→ Exercise brief: Lines containing the word "traced" in the data below: say how many, with no other text.

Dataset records
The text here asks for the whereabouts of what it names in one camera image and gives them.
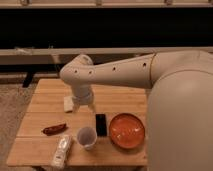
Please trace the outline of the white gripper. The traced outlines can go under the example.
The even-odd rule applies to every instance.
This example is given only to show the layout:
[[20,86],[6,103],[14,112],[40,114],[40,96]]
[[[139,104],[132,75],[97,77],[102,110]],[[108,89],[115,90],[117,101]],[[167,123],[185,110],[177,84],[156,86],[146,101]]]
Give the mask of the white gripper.
[[96,114],[96,107],[93,104],[94,94],[90,85],[72,86],[72,101],[75,105],[88,105],[93,114]]

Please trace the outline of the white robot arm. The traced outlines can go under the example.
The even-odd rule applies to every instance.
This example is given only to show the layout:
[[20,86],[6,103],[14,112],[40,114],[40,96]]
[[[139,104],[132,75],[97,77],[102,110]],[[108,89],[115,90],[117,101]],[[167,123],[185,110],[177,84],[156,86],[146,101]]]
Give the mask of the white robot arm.
[[79,55],[60,71],[74,99],[92,84],[144,88],[149,171],[213,171],[213,54],[161,52],[94,65]]

→ Task output: 2